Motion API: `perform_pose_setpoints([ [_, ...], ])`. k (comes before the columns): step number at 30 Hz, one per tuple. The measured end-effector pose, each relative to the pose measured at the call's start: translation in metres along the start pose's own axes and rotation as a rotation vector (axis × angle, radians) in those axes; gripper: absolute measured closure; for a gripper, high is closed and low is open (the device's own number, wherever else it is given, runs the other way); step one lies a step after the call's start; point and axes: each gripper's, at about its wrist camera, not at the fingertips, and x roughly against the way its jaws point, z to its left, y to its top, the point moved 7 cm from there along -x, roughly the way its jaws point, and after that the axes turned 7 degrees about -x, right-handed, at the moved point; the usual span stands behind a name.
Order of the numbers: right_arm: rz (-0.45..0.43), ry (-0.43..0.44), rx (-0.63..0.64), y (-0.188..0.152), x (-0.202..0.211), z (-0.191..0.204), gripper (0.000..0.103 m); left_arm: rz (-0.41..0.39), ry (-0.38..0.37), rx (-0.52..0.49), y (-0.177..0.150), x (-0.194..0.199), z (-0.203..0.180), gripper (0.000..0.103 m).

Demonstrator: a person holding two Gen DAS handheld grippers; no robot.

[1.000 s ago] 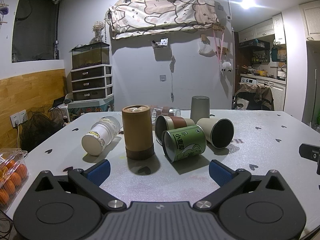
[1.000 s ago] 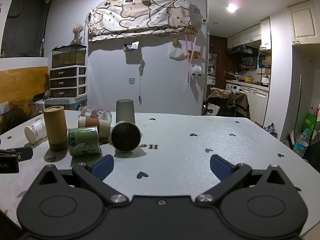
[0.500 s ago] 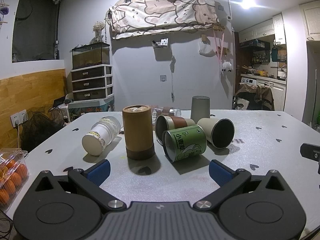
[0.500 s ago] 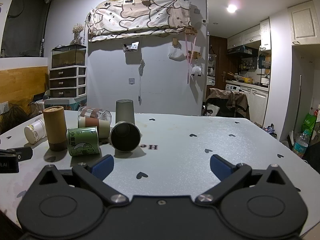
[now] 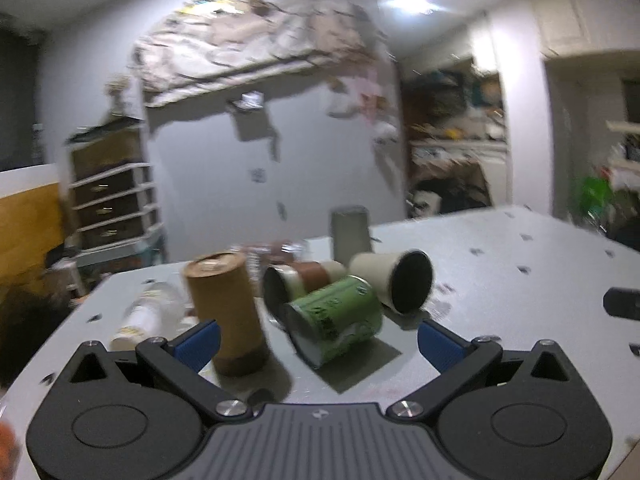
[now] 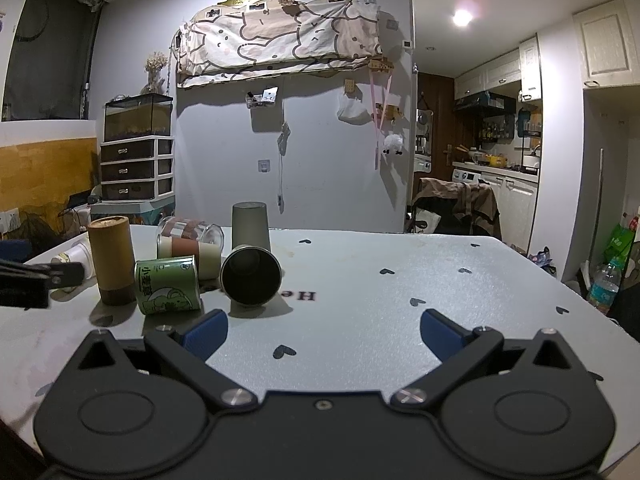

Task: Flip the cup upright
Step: 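Move the left tool down to the green can lying on its side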

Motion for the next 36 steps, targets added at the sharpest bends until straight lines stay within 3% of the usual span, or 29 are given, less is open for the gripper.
perform_pose_setpoints([
  [4, 0.0, -0.001, -0.001, 0.0, 0.001, 0.0, 0.0, 0.032, -0.08, 0.029, 0.001, -0.033, -0.005, 0.007],
  [7, 0.0, 0.0, -0.002, 0.0, 0.002, 0.0, 0.0, -0.008, -0.096, -0.005, 0.011, -0.054, -0.007, 0.008],
  [13, 0.001, -0.001, -0.009, 0.001, 0.003, -0.002, 0.0, 0.039, -0.167, -0.203, 0.029, -0.1, -0.015, 0.007],
  [18, 0.007, -0.001, -0.02, -0.002, 0.003, -0.005, 0.0, 0.151, -0.172, -0.388, 0.023, -0.13, -0.02, 0.008],
  [22, 0.01, 0.006, -0.026, -0.005, 0.003, -0.01, 0.0, 0.27, -0.135, -0.563, 0.006, -0.146, -0.031, 0.008],
  [26, 0.011, 0.011, -0.028, -0.005, 0.004, -0.01, 0.0, 0.331, -0.107, -0.71, -0.008, -0.153, -0.035, 0.007],
  [30, 0.012, 0.013, -0.032, -0.006, 0.002, -0.015, 0.0, 0.377, -0.104, -0.775, -0.016, -0.157, -0.036, 0.011],
  [32, 0.012, 0.011, -0.033, -0.007, 0.002, -0.016, 0.0, 0.384, -0.108, -0.754, -0.016, -0.157, -0.035, 0.022],
  [36, 0.011, 0.008, -0.04, -0.007, 0.003, -0.02, 0.0, 0.361, -0.104, -0.712, -0.016, -0.149, -0.034, 0.025],
])
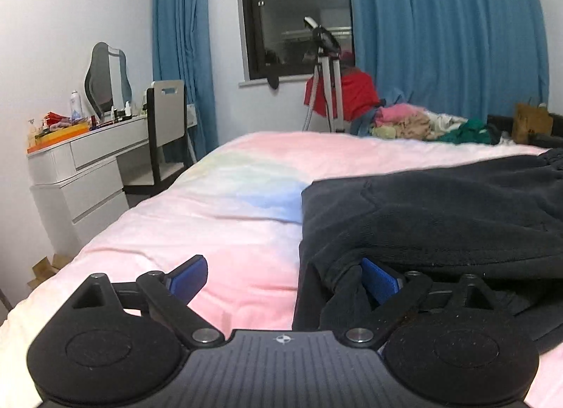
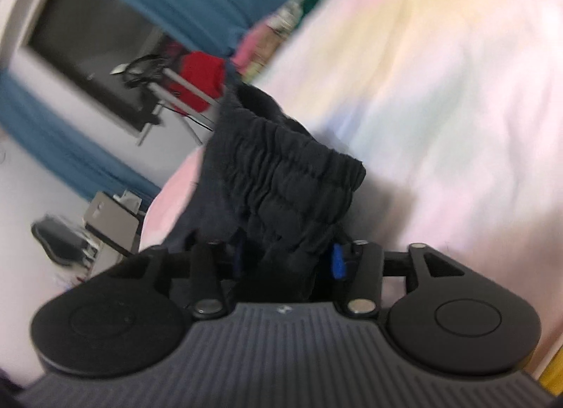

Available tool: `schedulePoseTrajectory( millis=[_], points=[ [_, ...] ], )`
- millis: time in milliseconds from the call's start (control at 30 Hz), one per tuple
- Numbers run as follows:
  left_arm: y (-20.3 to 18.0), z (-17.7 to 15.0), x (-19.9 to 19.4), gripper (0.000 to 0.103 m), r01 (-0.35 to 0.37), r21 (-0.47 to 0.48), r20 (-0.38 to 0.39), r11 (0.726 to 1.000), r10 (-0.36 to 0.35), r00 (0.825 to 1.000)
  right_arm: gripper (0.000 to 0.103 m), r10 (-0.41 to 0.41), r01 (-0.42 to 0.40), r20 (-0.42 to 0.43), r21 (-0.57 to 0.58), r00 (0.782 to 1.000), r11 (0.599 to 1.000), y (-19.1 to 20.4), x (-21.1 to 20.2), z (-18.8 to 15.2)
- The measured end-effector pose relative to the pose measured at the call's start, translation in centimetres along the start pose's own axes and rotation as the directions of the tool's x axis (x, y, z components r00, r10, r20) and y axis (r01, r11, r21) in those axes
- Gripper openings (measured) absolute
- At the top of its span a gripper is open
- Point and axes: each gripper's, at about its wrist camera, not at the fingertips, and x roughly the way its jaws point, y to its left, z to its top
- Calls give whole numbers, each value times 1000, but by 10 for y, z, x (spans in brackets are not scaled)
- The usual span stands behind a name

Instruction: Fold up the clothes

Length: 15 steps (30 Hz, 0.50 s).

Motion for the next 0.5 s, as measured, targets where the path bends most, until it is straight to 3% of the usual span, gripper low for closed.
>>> schedulePoseTrajectory(
  millis=[33, 200, 267, 367, 433, 500],
  points=[
    [0, 1, 2, 96, 8, -10, -13, 1000, -8, 1000, 87, -31, 31, -2, -3, 1000, 1000, -2, 1, 0],
    [14, 4, 12, 96, 62, -103, -85, 993, -71, 994, 89, 11, -10, -65, 17, 998, 1000, -8, 18, -6],
    [19, 2, 12, 95, 83, -142, -111, 986, -99, 989, 98, 52, -48, -113, 31, 992, 998, -12, 27, -11],
    [30, 5, 10, 94, 122, -201, -142, 972, -152, 978, 103, 47, -58, -143, -70, 989, 996, -3, 43, -16],
    [43, 9, 7, 94, 167, -285, -137, 944, -213, 968, 103, 26, -42, -133, -123, 991, 992, 2, 47, -20],
    [61, 11, -1, 94, 232, -407, -94, 883, -293, 951, 103, 24, -39, -124, -124, 992, 992, 1, 47, -21]
  ],
)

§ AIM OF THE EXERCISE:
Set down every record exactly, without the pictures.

§ FINAL ANSWER:
Motion API: `perform_pose_setpoints([ [_, ...], ])`. k (comes before the columns): step number at 30 Hz, one per tuple. The measured end-effector pose, each relative to the pose measured at the call's start: translation in metres along the start pose's own axes and rotation as a rotation vector (axis × angle, radians) in those axes; gripper: absolute measured closure; for a gripper, high is closed and low is open (the device's own number, wherever else it is given, runs the other way); step one lies a step after the call's start; point and axes: each gripper's, at about its wrist camera, not at the fingertips, and x roughly against the way its jaws point, z to its left, y to its top, the point moved 7 cm from there along -x, roughly the way its jaws point, and after that the axes turned 7 degrees about -x, right-handed, at the moved point; the usual span stands behind a name.
Order of the numbers: right_arm: rz (-0.45..0.43), ry (-0.43..0.44), rx (-0.63..0.64), y (-0.188..0.152), x (-0.202..0.211), z (-0.191..0.204), gripper (0.000..0.103 m); left_arm: rz (-0.41..0.39), ry (-0.38..0.37), rx (-0.52..0.49), y (-0.177..0.150), x (-0.194..0.199), z (-0.203..0.180), gripper (0.000..0.103 m).

Demonstrator: a person holding two Gen DAS handheld grippers; no robot.

[1.000 s ago] 
[1.000 s ago] 
[0.500 s ago] 
[0.500 s ago] 
[now] 
[now] 

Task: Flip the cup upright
Step: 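Move the left tool down to the green can lying on its side
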
Motion for the next 36 steps, targets added at the sharpest bends until straight lines stay within 3% of the usual span, or 29 are given, less is open for the gripper.
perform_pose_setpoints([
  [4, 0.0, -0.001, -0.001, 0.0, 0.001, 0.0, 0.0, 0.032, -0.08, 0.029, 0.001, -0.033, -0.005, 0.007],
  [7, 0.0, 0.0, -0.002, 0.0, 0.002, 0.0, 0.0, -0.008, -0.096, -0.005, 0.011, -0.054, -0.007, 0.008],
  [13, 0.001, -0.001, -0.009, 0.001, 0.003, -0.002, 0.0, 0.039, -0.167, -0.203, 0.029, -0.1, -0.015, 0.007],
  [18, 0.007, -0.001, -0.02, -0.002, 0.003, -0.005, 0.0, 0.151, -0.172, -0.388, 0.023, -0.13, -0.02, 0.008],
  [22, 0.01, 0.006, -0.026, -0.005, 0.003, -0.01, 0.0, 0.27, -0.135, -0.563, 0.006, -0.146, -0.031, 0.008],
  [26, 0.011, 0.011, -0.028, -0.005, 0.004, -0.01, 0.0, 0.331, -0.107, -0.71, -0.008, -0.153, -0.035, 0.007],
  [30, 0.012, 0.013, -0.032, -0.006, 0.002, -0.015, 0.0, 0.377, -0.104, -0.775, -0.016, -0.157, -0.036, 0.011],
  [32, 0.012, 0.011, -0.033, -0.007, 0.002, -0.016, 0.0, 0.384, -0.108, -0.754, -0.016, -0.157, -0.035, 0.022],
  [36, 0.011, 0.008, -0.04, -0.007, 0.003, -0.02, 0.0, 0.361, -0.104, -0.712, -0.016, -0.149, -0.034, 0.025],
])

Available tool: `schedulePoseTrajectory( millis=[_], points=[ [_, ...] ], )`
- millis: time in milliseconds from the call's start (control at 30 Hz), one per tuple
- Numbers run as follows:
  left_arm: y (-20.3 to 18.0), z (-17.7 to 15.0), x (-19.9 to 19.4), gripper (0.000 to 0.103 m), r01 (-0.35 to 0.37), r21 (-0.47 to 0.48), r20 (-0.38 to 0.39), r11 (0.726 to 1.000), r10 (-0.36 to 0.35), r00 (0.825 to 1.000)
  right_arm: gripper (0.000 to 0.103 m), r10 (-0.41 to 0.41), r01 (-0.42 to 0.40), r20 (-0.42 to 0.43), r21 (-0.57 to 0.58), r00 (0.782 to 1.000), r11 (0.599 to 1.000), y (-19.1 to 20.4), x (-21.1 to 20.2), z (-18.8 to 15.2)
- The measured end-effector pose relative to the pose measured at the call's start, translation in centimetres along the start pose's own axes and rotation as the directions of the tool's x axis (x, y, z components r00, r10, r20) and y axis (r01, r11, r21) in those axes
- Gripper openings (measured) absolute
- At the top of its span a gripper is open
- Point and axes: each gripper's, at about its wrist camera, not at the fingertips, and x roughly the way its jaws point, y to its left, z to its top
- Calls give whole numbers, each value times 1000, but by 10 for y, z, x (spans in brackets are not scaled)
- The usual span stands behind a name

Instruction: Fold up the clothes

Length: 15 steps (30 Hz, 0.50 s).

Motion for the next 0.5 s, as measured, targets where the path bends most, until it is straight to 3% of the usual span, gripper low for closed.
>>> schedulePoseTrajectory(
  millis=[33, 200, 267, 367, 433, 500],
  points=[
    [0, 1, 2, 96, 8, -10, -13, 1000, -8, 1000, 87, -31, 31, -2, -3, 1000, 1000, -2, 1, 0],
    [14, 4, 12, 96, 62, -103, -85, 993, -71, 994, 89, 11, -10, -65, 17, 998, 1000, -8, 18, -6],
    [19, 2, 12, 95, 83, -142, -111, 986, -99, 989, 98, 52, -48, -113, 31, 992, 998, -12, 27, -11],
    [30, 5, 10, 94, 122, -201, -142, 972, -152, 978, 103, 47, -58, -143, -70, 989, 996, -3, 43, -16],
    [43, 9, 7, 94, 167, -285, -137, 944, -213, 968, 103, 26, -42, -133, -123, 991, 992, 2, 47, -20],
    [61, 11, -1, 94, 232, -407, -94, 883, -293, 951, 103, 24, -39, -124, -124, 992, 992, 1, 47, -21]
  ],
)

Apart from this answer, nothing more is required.